• _Exercise requirements_:
The records below must be output exactly, with no images carried over.

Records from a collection

-- Opening Marker --

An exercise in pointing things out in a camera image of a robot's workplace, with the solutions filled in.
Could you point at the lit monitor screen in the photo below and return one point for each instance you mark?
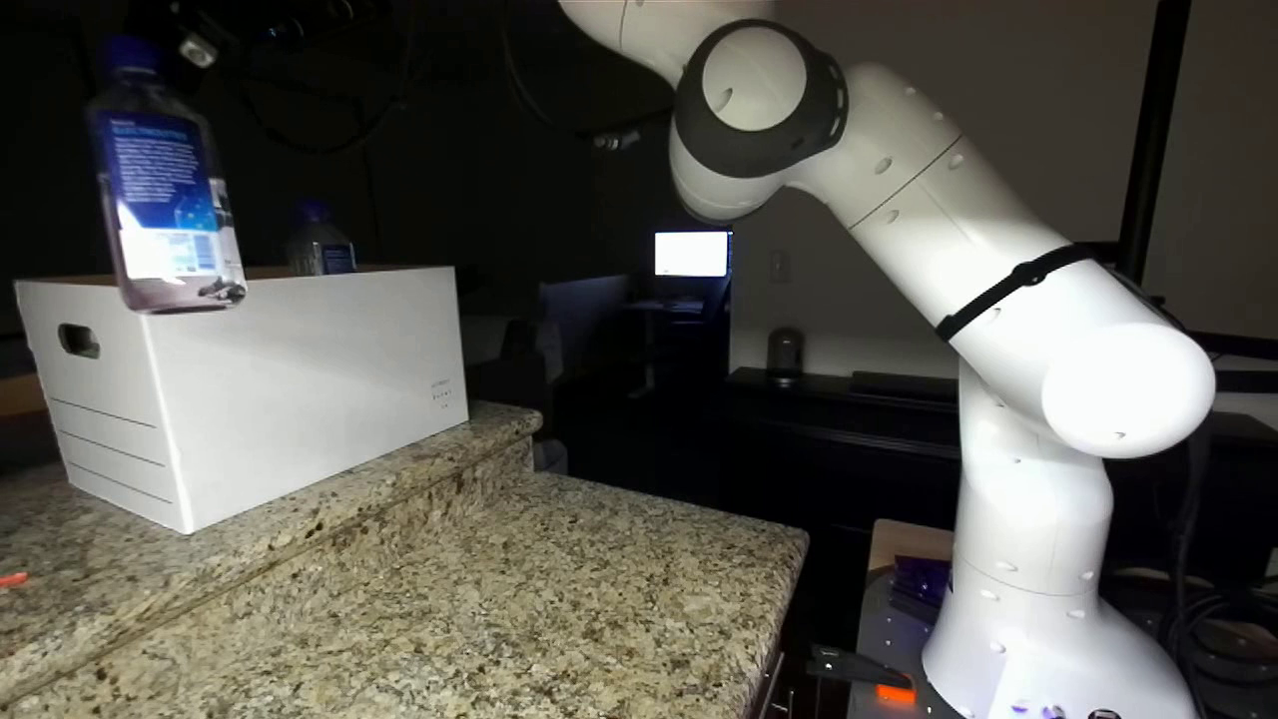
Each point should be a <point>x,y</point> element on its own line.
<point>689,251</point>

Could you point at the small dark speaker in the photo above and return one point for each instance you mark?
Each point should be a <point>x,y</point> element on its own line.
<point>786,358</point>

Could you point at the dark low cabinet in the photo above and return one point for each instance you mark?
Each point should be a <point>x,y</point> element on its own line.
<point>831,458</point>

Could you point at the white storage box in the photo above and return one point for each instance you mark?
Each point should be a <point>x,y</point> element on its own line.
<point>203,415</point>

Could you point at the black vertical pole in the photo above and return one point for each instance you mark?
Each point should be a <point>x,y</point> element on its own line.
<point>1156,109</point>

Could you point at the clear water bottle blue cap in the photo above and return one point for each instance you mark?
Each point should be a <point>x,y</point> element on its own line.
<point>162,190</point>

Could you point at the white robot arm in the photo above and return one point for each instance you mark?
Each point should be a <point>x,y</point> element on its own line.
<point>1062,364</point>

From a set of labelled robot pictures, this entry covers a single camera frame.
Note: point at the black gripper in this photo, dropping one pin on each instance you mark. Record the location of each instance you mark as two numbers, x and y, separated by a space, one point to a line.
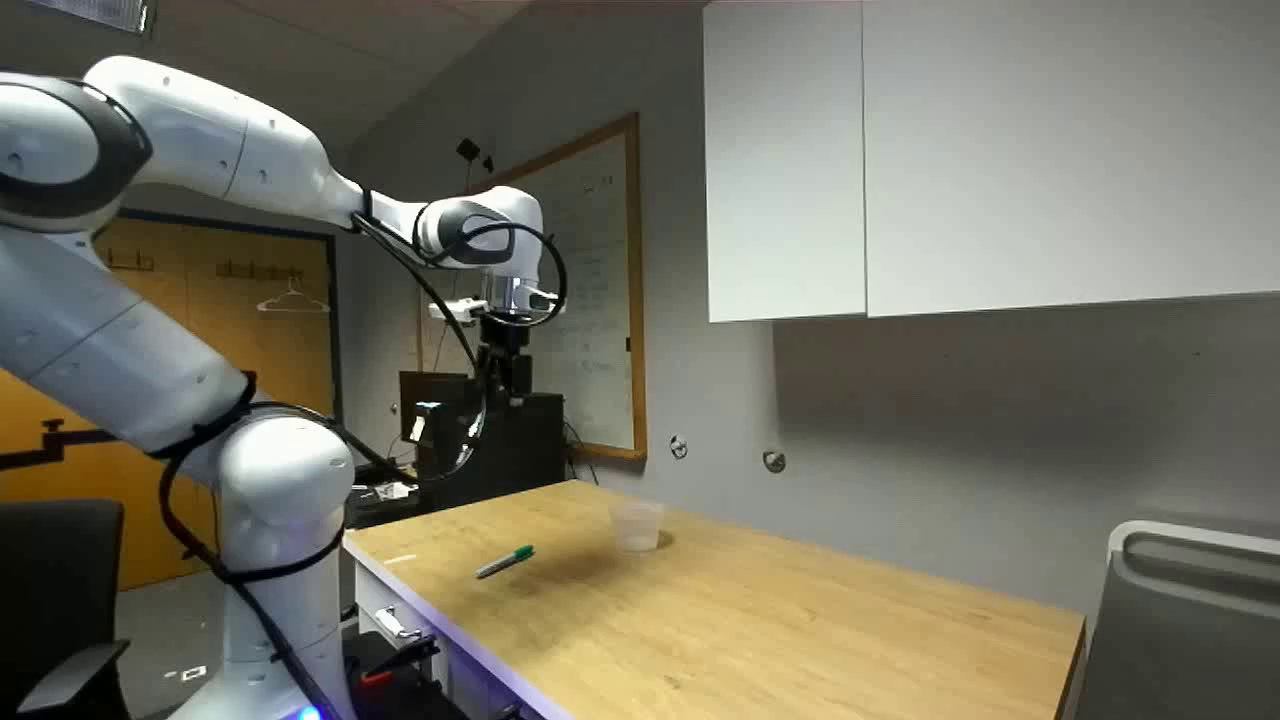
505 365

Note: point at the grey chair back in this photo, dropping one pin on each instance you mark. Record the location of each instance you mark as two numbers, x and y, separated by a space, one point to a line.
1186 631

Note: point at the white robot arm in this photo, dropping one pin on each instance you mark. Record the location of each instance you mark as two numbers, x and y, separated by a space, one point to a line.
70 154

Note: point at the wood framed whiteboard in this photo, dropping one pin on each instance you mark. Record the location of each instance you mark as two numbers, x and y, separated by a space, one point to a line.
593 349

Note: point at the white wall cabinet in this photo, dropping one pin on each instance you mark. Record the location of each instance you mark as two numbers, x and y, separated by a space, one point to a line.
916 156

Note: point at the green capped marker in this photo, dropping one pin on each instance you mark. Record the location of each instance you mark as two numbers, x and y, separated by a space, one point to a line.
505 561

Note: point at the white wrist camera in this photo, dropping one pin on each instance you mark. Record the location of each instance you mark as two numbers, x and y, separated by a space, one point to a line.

-- Closing Marker --

• _Task solution_:
An exercise in pointing things out in a camera image of a robot's workplace, with the solutions filled in.
Could you point at the lit monitor screen in the photo below and return one point for each instance you mark?
Each point should be a <point>x,y</point> element on its own line.
<point>689,251</point>

Could you point at the small dark speaker in the photo above and return one point for each instance you mark?
Each point should be a <point>x,y</point> element on its own line.
<point>786,358</point>

Could you point at the dark low cabinet in the photo above and return one point for each instance you mark?
Each point should be a <point>x,y</point> element on its own line.
<point>831,458</point>

Could you point at the white storage box in the photo above and return one point for each instance you mark?
Each point should be a <point>x,y</point> element on its own line.
<point>203,415</point>

Could you point at the black vertical pole in the photo above and return one point for each instance you mark?
Each point should be a <point>x,y</point> element on its own line.
<point>1156,109</point>

Could you point at the clear water bottle blue cap in the photo above and return one point for each instance you mark?
Each point should be a <point>x,y</point> element on its own line.
<point>162,190</point>

Could you point at the white robot arm in the photo above and return one point for each instance you mark?
Each point should be a <point>x,y</point> element on its own line.
<point>1062,364</point>

From a set of labelled robot pictures, this entry covers a single camera frame.
Note: point at the black gripper in this photo, dropping one pin on each instance you mark. Record the location of each instance you mark as two numbers, x and y, separated by a space, one point to a line.
505 365

Note: point at the grey chair back in this photo, dropping one pin on each instance you mark. Record the location of each instance you mark as two numbers, x and y, separated by a space, one point to a line.
1186 631

Note: point at the white robot arm in this photo, dropping one pin on each instance you mark. Record the location of each instance you mark as two numbers, x and y, separated by a space, one point to a line.
70 154

Note: point at the wood framed whiteboard in this photo, dropping one pin on each instance you mark. Record the location of each instance you mark as two numbers, x and y, separated by a space, one point to a line.
593 349

Note: point at the white wall cabinet in this photo, dropping one pin on each instance you mark. Record the location of each instance you mark as two numbers, x and y, separated by a space, one point to a line.
916 156

Note: point at the green capped marker in this photo, dropping one pin on each instance you mark. Record the location of each instance you mark as two numbers, x and y, separated by a space, one point to a line.
505 561

Note: point at the white wrist camera in this photo, dropping one pin on each instance you mark. Record the location of each instance you mark as two numbers, x and y, separated by a space, one point to a line.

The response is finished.